There are two antidepressants approved for PTSD, Zoloft and Paxil, but Jazz notes they have limited efficacy and do not address the root causes of the disorder. John H. Krystal, professor of translational research and professor of psychiatry, neuroscience, and psychology at Yale University, said JZP150 targets a novel mechanism in the brain. The Phase II study will provide greater information on the experimental treatment’s safety and efficacy in PTSD.
The Phase II clinical trial will assess two doses of JZP150 and will include 270 adults diagnosed with the disorder. The study’s primary endpoint will assess changes from baseline to end of treatment using a score from the Clinician-Administered PTSD Scale. The trial contains several secondary endpoints, including changes in the Clinical Global Impressions Severity scores and the Patient Global Impression of severity scales.
Revive Therapeutics Expands COVID-19 Study
In addition to the beginnings of the Jazz PTSD study, Canada’s Revive Therapeutics announced that its Phase III study of Bucillamine in patients with mild to moderate COVID-19 will continue following a nod from the Independent Data and Safety Monitoring Board. Bucillamine is an oral drug with anti-inflammatory and antiviral properties.
Revive said it has included trial participants from across the globe in order to bolster its chances of potential global regulatory approvals. With COVID-19 surging across Europe and Asia, the company has added additional trial sites in Turkey, where the virus is running rampant. Enrollment is expected to be completed in the first quarter of 2022.
Immunovant Plans Phase III Myasthenia Gravis Trial
Immunovant announced today that it “achieved alignment” with the FDA Division of Neurology 1 to advance its Phase III study in myasthenia gravis (MG).
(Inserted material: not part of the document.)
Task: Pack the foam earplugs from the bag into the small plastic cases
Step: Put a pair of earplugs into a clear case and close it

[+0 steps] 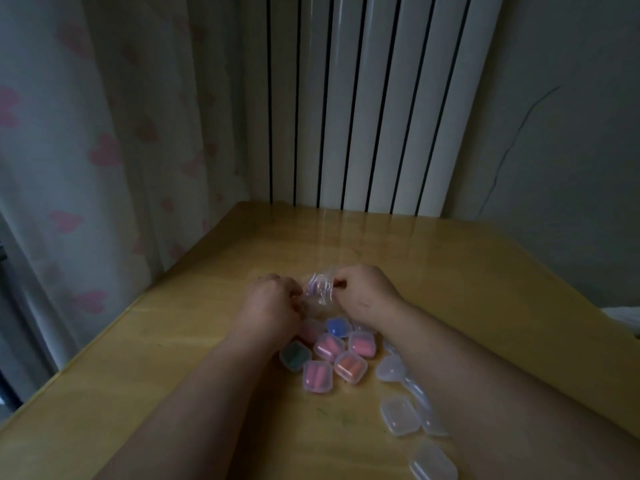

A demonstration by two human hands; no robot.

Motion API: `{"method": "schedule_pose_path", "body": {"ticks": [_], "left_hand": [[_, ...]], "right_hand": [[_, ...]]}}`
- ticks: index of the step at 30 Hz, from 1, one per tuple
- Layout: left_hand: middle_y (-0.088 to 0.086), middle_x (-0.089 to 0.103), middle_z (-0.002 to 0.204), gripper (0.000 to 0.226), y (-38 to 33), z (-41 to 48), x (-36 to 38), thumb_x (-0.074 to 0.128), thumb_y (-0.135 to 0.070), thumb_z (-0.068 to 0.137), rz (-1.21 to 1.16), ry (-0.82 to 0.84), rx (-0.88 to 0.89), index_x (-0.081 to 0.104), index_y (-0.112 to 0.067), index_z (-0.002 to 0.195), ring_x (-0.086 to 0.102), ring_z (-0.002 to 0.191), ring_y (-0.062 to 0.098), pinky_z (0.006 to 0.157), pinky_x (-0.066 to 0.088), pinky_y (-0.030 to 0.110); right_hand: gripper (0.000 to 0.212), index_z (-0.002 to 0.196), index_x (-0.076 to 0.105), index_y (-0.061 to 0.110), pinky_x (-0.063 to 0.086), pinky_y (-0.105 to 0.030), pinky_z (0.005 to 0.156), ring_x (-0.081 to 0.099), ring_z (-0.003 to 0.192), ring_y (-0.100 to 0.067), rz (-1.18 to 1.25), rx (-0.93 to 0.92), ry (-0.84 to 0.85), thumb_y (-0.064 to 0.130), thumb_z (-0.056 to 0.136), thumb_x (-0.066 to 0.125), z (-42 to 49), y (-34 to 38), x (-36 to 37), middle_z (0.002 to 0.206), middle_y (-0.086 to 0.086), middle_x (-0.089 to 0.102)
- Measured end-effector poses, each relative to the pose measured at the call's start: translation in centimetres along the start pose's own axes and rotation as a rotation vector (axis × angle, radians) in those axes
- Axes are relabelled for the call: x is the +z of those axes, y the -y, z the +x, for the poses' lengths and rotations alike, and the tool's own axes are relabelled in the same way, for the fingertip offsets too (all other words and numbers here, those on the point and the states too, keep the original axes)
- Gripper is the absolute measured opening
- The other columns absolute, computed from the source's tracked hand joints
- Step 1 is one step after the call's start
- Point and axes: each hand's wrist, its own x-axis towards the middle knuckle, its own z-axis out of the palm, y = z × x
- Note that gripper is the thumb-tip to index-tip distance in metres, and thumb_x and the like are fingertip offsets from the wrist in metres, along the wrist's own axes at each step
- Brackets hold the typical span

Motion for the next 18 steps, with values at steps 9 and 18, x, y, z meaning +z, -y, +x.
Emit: {"method": "schedule_pose_path", "body": {"ticks": [9, 18], "left_hand": [[0.004, 0.067, 0.104, 0.023, 0.3, 0.1, 0.4, 0.062, -0.011, 0.082, -0.021, -0.013, 0.009, 0.072, -0.024, 0.099, 0.058, 0.102, 0.024, 0.084, 0.048, 0.03], [0.003, 0.062, 0.101, 0.016, 0.6, 0.2, 0.7, 0.064, -0.012, 0.084, -0.004, -0.029, 0.003, 0.071, -0.023, 0.094, 0.055, 0.1, 0.023, 0.081, 0.046, 0.03]], "right_hand": [[0.027, 0.117, 0.066, 0.006, 0.05, -0.032, 0.094, 0.061, 0.112, -0.027, -0.187, -0.044, 0.241, 0.014, 0.093, 0.057, 2.1, 2.1, 0.5, 0.121, -0.011, 0.065], [0.008, 0.092, 0.071, 0.025, 0.055, -0.029, 0.082, 0.065, 0.091, -0.014, 0.087, -0.074, 0.021, 0.023, 0.084, 0.071, 2.4, -0.2, 1.4, 0.1, 0.004, 0.071]]}}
Immunovant will initiate its Phase III study of batoclimab in MG in the first half of 2022. Immunovant will assess two weekly doses of batoclimab, 680mg and 340mg, in MG patients. Details of the clinical trial will be presented in Jan. 5 investor call. A data readout is expected in 2024.
“Based on our market research, we believe that people living with myasthenia gravis desire to achieve significant clinical improvement and want to maintain this improvement without experiencing disease flares,” Pete Salzmann, Immunovant CEO said in a statement. “Our Phase III trial was designed around these insights and is intended to take advantage of batoclimab’s broad therapeutic window and a simple subcutaneous delivery device to provide a patient-friendly dosing experience.”
Palatin Technologies Begins Late-Stage Dry Eye Study
New Jersey-based Palatin Technologies launched its pivotal Phase III MELODY-1 clinical study of PL9643 in patients with dry eye disease. The study is expected to enroll up to 400 patients. Top-line results are currently expected in the second half of 2022.
Dry eye disease impacts more than 20 million people in the United States. It is characterized by insufficient moisture and lubrication in the eye’s anterior surface. This leads to dryness, inflammation, irritation, and in severe cases, permanent vision impairment.
The beginning of the MELODY-1 study marks the second melanocortin peptide Palatin has advanced into Phase III.